Erosion des côtes

Loi Littoral : vers une urbanisation renforcée des côtes ?

| Mis à jour le 07/02/2017
Par • Club : Club Techni.Cités

Flickr / cc by Nick Wood

La proposition de loi sur l’adaptation des territoires littoraux au changement climatique a été adoptée par l’Assemblée nationale, en seconde lecture, le 31 janvier. L’essentiel des débats a porté, non pas sur les avancées de ce texte novateur, mais sur l’assouplissement de la loi Littoral. Un détournement complet de l’esprit de ce texte qui risque d’aboutir, paradoxalement, à une urbanisation accrue des côtes, pourtant déjà en danger.

« Cette proposition de loi ne concerne pas la loi Littoral. » A maintes reprises, Pascale Got, députée de la Gironde (PS) rapporteure de la proposition de loi d’adaptation des littoraux au changement climatique, l’a bien dit et répété.
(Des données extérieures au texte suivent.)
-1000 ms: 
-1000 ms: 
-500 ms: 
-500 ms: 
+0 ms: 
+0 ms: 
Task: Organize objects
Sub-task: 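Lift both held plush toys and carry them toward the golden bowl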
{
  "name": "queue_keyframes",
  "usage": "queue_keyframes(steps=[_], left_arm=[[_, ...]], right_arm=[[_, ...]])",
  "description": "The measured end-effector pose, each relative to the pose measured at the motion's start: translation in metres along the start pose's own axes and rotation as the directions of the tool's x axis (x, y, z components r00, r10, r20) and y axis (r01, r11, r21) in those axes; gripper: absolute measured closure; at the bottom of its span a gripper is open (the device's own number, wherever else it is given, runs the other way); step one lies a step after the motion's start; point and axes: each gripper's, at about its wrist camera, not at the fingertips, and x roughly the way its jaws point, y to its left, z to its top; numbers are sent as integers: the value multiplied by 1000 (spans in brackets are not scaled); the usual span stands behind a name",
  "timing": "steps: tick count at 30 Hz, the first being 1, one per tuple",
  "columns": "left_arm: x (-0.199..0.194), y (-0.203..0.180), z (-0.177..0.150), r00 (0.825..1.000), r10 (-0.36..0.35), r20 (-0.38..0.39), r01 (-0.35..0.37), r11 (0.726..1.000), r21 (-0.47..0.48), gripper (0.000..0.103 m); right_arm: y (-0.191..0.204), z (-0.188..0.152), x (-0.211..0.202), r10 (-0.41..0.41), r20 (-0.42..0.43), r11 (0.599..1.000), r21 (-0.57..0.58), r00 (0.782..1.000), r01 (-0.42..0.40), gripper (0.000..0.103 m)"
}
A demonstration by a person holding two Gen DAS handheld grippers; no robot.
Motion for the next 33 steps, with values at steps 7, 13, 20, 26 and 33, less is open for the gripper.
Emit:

Mais cela n’a pas suffit à détourner les assauts contre la loi Littoral. Et ce n’est pas la première fois…

« Depuis 1986, toutes les lois dont le sujet est étranger à la loi Littoral, comme à la loi Montagne, font l’objet de la même offensive visant à les détricoter, en particulier les lois traitant peu ou prou d’urbanisme, le plus souvent au moyen d’un argument très désagréable qui consiste à trouver formidable la loi Littoral pour mieux élaborer une foule d’exceptions aux dispositions qu’elle comporte ! Toutes les trappes fragilisant les dispositions de la loi Littoral constituent une attaque en règle », a défendu Cécile Duflot, députée (EELV) de Paris.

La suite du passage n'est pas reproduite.